From Photosystem II and Complex I, the electrons are passed to a Cytochrome b6/f complex or Complex III (Cytochrome b) depending on the organelle, via electron carriers. In the chloroplasts this function is served by a host of lipid soluble molecules called plastoquinones, collectively called PQ for “pool of plastoquinones.” Ubiquinone (also called coenzyme Q, or CoQ), a related chemical to plastoquinone, is the mitochondrial equivalent.
The cytochrome b6/f complex and complex III process the electron identically, passing them to plastocyanin and cytochrome c, pumping an H+ across the membrane along the way. Plastocyanin and cytochrome c pass the electron to photosystem I of the chloroplasts and complex IV (cytochrome a/a3) of the mitochondria.
Photosystem I uses another boost from light to re-energize the electrons, then passes them down a chain of carriers, eventually reducing NADP+ to NADPH and relieving the transport chain of the electrons. The energy stored in NADPH is later utilized in the Calvin cycle to produce more ATP. Complex IV, on the other hand, uses the remaining energy to pump yet more hydrogen ions across the membrane, and then binds the electrons by triggering a reaction of hydrogen ions with dissolved oxygen.
ATP production works exactly the same in both systems, with the ATP synthase using the H+ potential to bind ADP and free phosphate.

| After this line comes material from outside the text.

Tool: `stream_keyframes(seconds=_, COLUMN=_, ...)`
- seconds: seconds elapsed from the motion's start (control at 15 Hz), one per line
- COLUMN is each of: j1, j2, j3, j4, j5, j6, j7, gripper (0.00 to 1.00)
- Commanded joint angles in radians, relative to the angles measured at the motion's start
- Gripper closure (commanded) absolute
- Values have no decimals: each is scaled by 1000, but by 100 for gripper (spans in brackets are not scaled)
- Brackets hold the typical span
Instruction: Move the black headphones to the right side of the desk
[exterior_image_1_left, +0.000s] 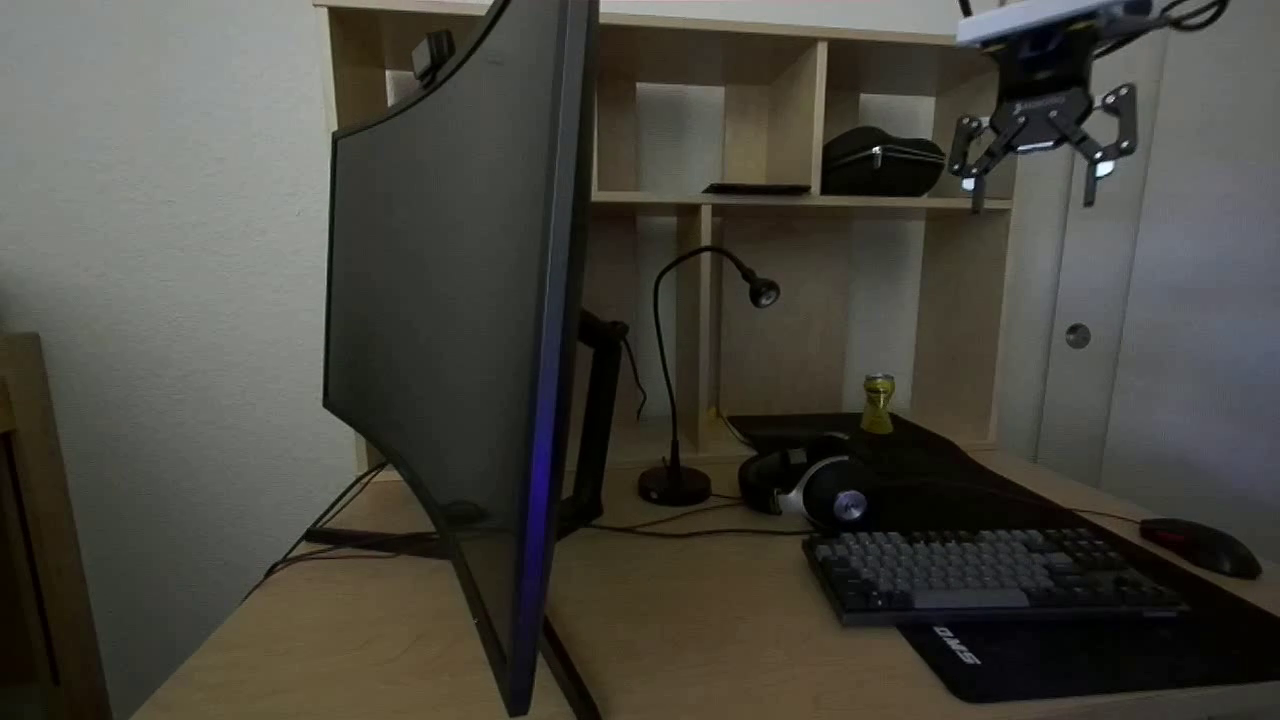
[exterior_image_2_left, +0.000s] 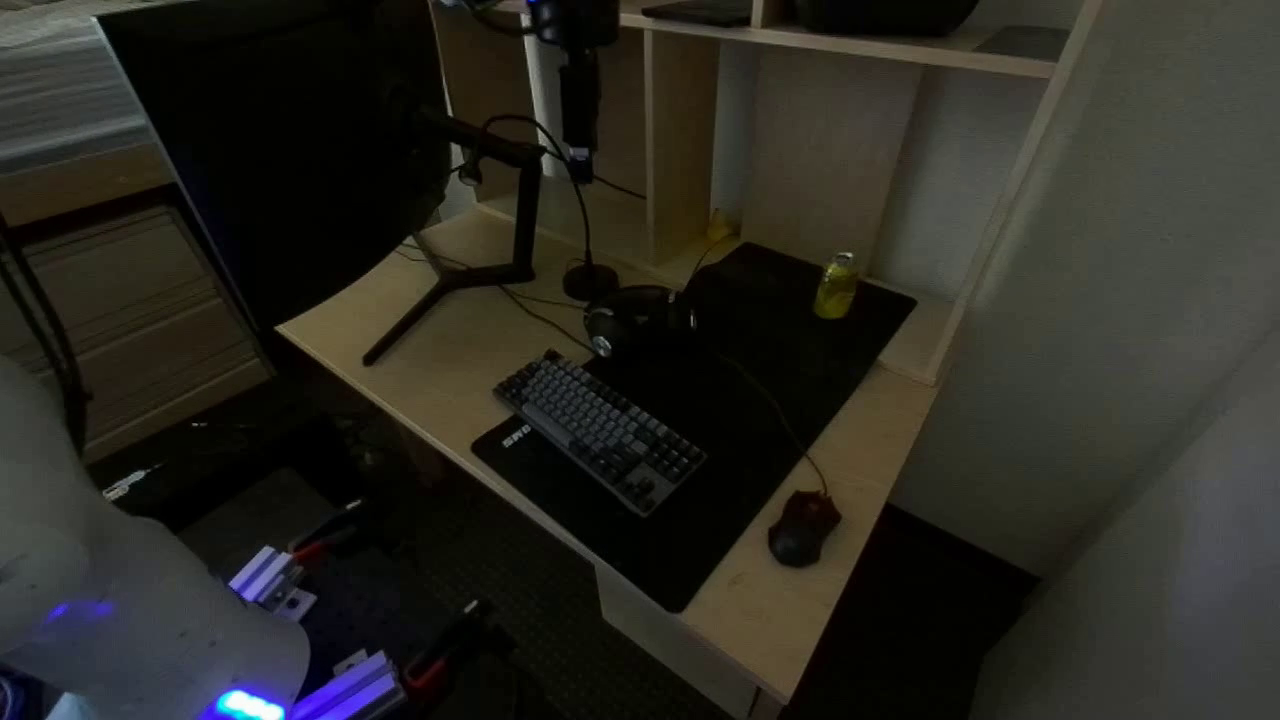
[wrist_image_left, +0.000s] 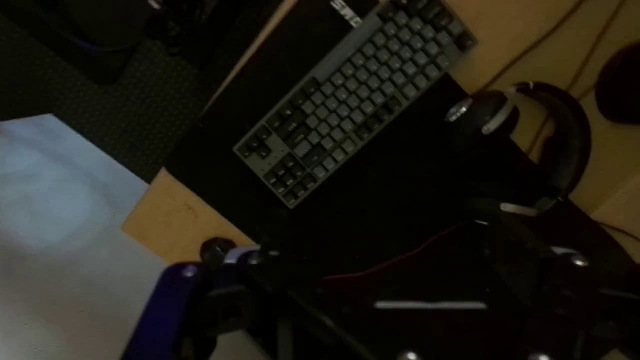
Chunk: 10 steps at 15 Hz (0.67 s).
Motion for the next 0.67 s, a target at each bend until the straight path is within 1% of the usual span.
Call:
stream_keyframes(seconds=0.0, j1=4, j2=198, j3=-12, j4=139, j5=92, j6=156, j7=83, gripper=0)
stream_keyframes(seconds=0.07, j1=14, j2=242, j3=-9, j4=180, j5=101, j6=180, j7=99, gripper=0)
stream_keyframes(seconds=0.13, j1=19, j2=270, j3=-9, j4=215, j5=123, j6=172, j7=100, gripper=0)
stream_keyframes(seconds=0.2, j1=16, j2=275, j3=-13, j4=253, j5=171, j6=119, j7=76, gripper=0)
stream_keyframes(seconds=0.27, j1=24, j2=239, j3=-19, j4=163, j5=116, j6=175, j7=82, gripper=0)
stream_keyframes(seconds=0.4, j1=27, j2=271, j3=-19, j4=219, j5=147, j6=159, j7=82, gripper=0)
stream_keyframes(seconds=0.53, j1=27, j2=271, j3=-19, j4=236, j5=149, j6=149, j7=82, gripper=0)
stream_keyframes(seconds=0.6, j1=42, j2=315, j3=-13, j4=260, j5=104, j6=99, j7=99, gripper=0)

There are certainly significant differences in the electron transport chains of mitochondria and chloroplasts, but all of those differences are dwarfed by the overall similarity of the two processes.

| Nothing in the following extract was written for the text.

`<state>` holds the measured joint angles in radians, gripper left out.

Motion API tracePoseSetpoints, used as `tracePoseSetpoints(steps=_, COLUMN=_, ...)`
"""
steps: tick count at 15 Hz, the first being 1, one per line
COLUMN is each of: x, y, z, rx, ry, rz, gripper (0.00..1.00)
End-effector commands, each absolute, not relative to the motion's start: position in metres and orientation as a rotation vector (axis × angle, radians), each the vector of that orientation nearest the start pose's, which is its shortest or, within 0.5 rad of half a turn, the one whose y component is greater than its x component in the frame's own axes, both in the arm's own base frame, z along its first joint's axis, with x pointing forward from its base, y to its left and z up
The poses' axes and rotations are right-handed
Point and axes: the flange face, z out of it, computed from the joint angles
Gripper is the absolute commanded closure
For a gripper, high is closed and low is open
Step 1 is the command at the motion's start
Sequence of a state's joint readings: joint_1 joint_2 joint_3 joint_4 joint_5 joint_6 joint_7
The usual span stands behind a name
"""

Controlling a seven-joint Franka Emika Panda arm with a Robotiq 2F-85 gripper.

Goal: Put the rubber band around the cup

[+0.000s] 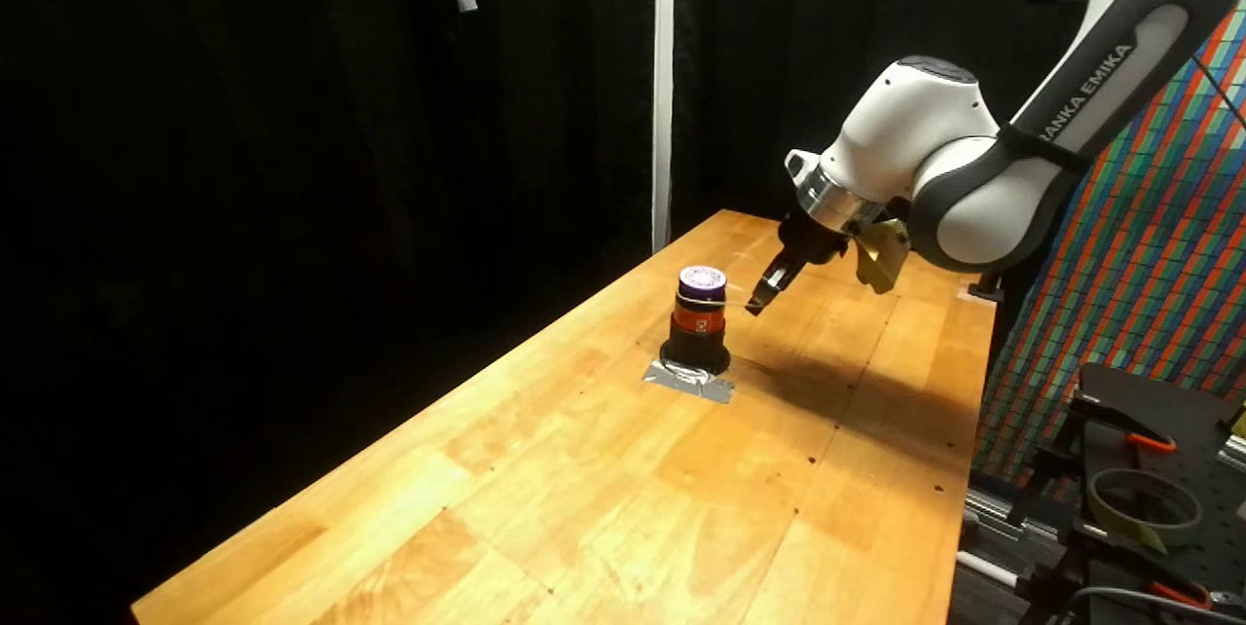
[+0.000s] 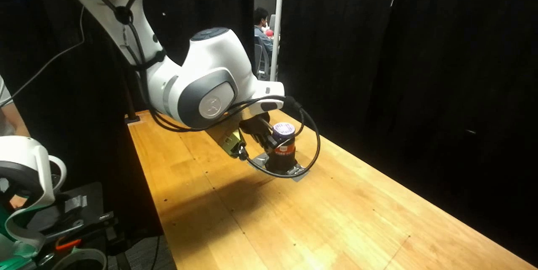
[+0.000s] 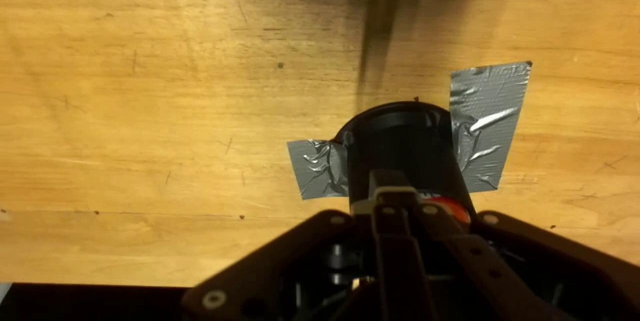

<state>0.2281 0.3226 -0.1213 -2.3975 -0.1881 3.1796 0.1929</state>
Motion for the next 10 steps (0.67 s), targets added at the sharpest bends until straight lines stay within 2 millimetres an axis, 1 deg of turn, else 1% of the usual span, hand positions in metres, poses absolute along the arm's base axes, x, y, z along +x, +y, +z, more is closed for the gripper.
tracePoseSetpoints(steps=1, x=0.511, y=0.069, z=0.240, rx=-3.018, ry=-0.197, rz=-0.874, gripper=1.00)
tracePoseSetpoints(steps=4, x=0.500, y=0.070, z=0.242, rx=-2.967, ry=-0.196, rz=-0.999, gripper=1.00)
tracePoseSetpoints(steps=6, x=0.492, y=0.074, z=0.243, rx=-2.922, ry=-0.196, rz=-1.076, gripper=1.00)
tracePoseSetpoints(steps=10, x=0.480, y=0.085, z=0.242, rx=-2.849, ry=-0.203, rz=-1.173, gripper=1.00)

Genetic data shows fairly definitively that mitochondria where engulfed before chloroplast, of course assuming that both mitochondria and chloroplasts each had an ancestor that was free-living. As an obvious statement, if chloroplasts were engulfed after the mitochondria, then the two were not engulfed as a singe organism that differentiated into the two organelles we have today. Forced to accept that the organelles were engulfed at two different dates, and yet given the extreme similarity in electron transport chains, it seems not unreasonable to suspect that mitochondria and chloroplasts may share a common ancestor that had a comparable electron transport chain.